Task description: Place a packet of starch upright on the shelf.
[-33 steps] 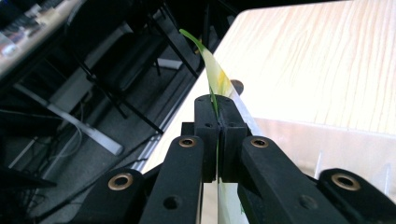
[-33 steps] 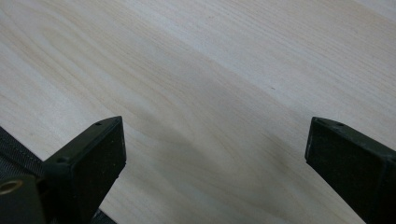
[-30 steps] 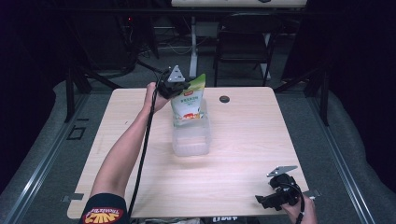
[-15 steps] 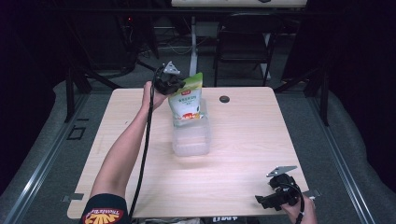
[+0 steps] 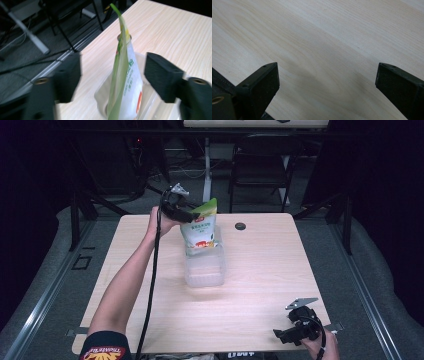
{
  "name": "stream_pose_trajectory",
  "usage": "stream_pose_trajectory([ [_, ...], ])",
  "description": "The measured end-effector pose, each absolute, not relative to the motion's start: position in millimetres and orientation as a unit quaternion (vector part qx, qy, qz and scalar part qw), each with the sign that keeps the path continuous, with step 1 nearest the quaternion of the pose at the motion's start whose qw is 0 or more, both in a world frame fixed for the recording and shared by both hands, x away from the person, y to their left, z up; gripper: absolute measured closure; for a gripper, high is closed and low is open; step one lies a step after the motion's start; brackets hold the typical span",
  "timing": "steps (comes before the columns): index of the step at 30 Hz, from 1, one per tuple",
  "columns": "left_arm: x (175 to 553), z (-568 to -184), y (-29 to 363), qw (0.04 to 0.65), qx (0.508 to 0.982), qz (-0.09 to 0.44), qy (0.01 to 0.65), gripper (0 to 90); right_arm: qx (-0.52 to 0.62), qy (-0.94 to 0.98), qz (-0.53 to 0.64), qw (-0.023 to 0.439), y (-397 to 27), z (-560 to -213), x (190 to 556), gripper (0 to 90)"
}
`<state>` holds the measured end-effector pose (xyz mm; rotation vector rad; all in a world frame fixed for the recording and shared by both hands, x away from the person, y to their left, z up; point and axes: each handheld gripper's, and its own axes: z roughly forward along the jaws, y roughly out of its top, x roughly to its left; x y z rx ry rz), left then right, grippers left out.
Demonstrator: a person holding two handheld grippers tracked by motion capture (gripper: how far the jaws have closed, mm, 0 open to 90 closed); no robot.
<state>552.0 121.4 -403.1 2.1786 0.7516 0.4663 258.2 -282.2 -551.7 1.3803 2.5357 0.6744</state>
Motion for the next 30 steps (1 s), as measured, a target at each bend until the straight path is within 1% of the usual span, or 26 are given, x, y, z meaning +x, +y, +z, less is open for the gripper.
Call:
stream_pose_trajectory([
  [3,542,-396,129,0.391,0.852,0.175,0.301,14.5,0.465,0.851,0.228,0.087,-282,-552,258,4.6],
  [9,511,-382,144,0.388,0.848,0.187,0.308,12.1,0.466,0.85,0.23,0.088,-281,-553,258,4.6],
  [14,479,-377,157,0.38,0.856,0.192,0.294,10.6,0.465,0.851,0.228,0.088,-281,-553,259,4.6],
  [15,472,-377,159,0.377,0.856,0.196,0.293,10.5,0.473,0.842,0.244,0.091,-280,-555,258,4.6],
  [16,466,-377,162,0.374,0.859,0.196,0.29,10.4,0.466,0.851,0.224,0.091,-281,-553,259,4.6],
  [22,427,-382,178,0.345,0.868,0.205,0.294,9.1,0.473,0.842,0.243,0.092,-279,-556,258,4.6],
  [25,405,-389,187,0.338,0.869,0.211,0.295,8.8,0.465,0.853,0.22,0.092,-280,-553,259,4.6],
  [30,368,-404,201,0.335,0.867,0.208,0.305,8.7,0.462,0.854,0.221,0.088,-278,-553,259,4.6],
])
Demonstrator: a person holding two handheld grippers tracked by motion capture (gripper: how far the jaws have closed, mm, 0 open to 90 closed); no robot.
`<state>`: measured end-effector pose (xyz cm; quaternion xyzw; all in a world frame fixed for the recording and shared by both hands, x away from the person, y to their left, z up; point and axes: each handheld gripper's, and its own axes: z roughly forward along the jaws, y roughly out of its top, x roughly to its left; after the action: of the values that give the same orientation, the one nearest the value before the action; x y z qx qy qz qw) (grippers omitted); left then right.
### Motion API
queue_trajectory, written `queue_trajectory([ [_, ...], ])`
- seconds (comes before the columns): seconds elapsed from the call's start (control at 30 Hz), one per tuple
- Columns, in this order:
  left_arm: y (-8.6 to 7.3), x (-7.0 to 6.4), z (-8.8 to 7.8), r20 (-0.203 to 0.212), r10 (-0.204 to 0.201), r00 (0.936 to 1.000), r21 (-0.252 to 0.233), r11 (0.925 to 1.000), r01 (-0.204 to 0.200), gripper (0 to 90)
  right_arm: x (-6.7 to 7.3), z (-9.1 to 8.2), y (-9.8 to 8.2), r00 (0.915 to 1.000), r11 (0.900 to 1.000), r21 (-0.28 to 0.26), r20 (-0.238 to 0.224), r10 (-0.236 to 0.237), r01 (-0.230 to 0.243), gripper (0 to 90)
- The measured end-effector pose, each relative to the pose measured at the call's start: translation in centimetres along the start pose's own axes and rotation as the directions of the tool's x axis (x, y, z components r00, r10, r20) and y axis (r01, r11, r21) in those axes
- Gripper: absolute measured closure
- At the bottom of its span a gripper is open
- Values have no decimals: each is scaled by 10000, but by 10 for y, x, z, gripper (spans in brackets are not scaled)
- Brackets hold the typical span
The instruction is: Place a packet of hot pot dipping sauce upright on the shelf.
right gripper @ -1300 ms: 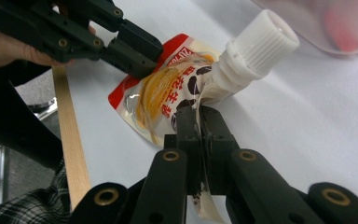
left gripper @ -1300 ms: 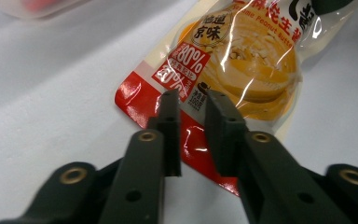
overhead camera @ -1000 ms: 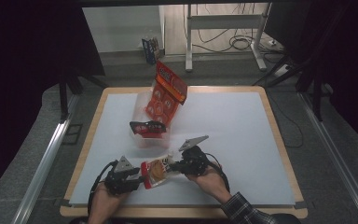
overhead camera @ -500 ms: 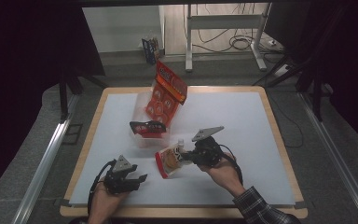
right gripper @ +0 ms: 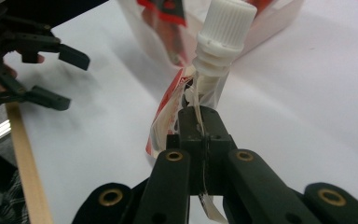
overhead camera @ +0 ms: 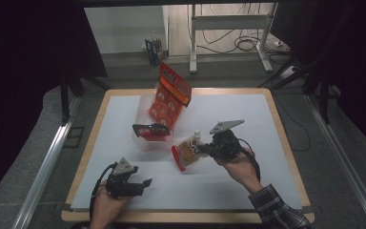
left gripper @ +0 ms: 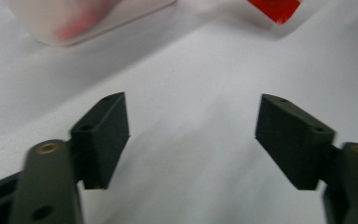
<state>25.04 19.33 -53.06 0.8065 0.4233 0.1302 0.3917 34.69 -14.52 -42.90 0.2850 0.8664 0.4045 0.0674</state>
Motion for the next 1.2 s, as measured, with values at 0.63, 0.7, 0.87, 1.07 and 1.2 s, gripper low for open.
queue_trajectory([
  [0.63, 0, -3, 1, -89, 214, 9997, 125, 9997, -213, 81, -24, -6, 34, 9959, 9982, -133, 704, -575, 586, 885],
  [0.7, 0, -3, 2, -123, 243, 9996, 160, 9996, -241, 80, -24, -4, 37, 9951, 9974, -106, 694, -698, 707, 885],
  [0.87, 0, -3, 2, -180, 286, 9994, 219, 9994, -282, 80, -23, 5, 46, 9929, 9952, 14, 685, -976, 977, 885],
  [1.07, 0, -3, 2, -189, 315, 9993, 254, 9992, -310, 80, -21, 11, 58, 9892, 9917, 99, 703, -1286, 1282, 886],
  [1.2, 0, -3, 2, -197, 331, 9993, 263, 9991, -326, 80, -20, 14, 65, 9876, 9902, 108, 710, -1399, 1395, 885],
])
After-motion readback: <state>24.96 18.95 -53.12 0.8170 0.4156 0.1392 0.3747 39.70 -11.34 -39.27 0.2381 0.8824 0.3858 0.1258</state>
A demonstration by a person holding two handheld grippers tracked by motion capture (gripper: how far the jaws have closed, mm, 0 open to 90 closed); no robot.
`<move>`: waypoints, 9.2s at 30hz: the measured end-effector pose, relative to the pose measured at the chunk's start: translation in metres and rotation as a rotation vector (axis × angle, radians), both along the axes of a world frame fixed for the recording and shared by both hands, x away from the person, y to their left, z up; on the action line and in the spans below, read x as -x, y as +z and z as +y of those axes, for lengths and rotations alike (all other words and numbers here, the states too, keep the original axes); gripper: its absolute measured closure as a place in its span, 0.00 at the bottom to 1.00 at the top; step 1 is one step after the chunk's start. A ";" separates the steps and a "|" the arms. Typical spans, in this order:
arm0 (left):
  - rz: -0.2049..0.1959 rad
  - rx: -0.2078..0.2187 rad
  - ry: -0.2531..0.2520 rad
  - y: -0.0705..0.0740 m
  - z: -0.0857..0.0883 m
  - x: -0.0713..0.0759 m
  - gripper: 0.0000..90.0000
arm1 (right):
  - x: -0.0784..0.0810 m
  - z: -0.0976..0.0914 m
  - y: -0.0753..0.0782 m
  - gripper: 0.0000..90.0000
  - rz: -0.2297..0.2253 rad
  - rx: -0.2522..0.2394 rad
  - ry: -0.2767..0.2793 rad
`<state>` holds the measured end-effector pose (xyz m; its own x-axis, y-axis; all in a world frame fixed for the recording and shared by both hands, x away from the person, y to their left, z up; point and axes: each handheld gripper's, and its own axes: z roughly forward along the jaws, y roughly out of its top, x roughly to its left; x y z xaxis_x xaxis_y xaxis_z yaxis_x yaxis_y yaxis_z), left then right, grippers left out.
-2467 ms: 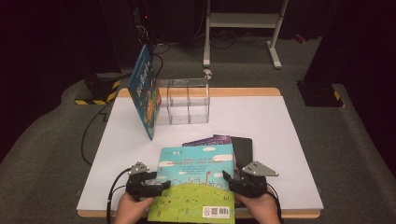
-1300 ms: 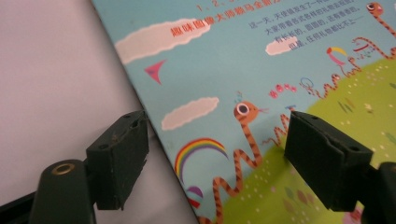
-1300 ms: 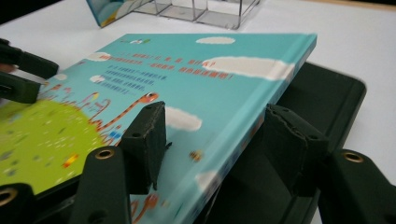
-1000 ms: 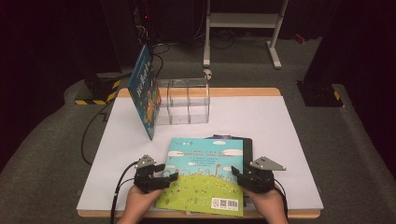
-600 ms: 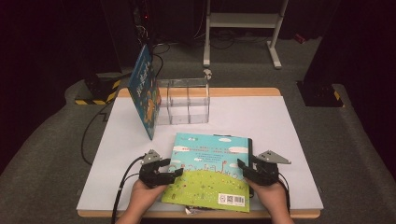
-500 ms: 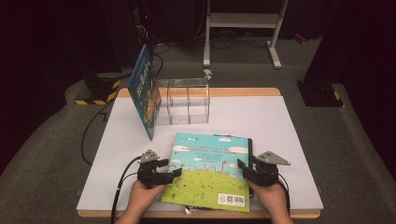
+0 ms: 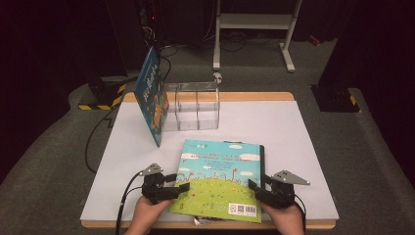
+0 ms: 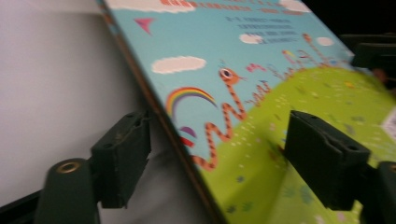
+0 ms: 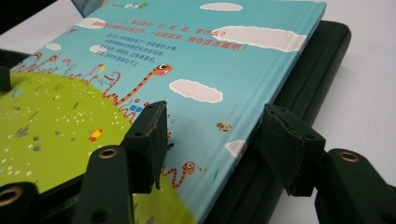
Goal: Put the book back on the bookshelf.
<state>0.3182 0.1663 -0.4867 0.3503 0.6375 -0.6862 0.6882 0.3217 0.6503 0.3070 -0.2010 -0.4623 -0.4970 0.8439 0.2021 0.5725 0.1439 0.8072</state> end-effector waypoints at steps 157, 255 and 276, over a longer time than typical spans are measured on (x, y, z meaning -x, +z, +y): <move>-0.369 -0.006 0.271 0.064 0.033 -0.020 0.62 | -0.036 0.055 0.092 0.55 -0.314 -0.062 0.076; -0.488 -0.087 0.357 0.051 0.021 -0.108 0.58 | -0.074 0.058 0.085 0.69 -0.471 -0.120 0.120; -0.479 -0.097 0.276 0.043 0.042 -0.034 0.51 | -0.064 0.054 0.088 0.79 -0.439 -0.134 0.211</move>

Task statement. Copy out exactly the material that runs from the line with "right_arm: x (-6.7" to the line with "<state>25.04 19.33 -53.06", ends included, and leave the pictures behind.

Finished exercise.
  right_arm: x (-6.7 to 7.3), z (-9.1 to 8.2), y (-9.8 to 8.2), r00 (0.915 to 1.000), r11 (0.900 to 1.000), r21 (-0.28 to 0.26), r20 (-0.238 to 0.224), r10 (-0.236 to 0.237), r01 (-0.230 to 0.243), gripper (0 to 90)
- The measured end-effector pose, each relative to the pose measured at the call's start: translation in centimetres along the start pose's own axes and rotation as the directions of the tool's x axis (x, y, z components r00, r10, r20) and y axis (r01, r11, r21) in those axes
- Gripper: absolute measured closure
- At the bottom of its span a gripper is open
- Values have no decimals: each is scaled by 10000, but by 10 for y, x, z, gripper (spans in brackets are not scaled)
- Brackets hold the typical span
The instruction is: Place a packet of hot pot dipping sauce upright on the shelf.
right gripper @ -1300 ms: 
left gripper @ -1300 ms: 
overhead camera @ -1000 ms: 
overhead camera @ -500 ms: 
right gripper @ +0 ms: 
overhead camera @ +0 ms: 
left gripper @ +0 ms: 
<state>25.04 19.33 -53.06 0.8065 0.4233 0.1302 0.3917 34.69 -14.52 -42.90 0.2850 0.8664 0.4045 0.0674</state>

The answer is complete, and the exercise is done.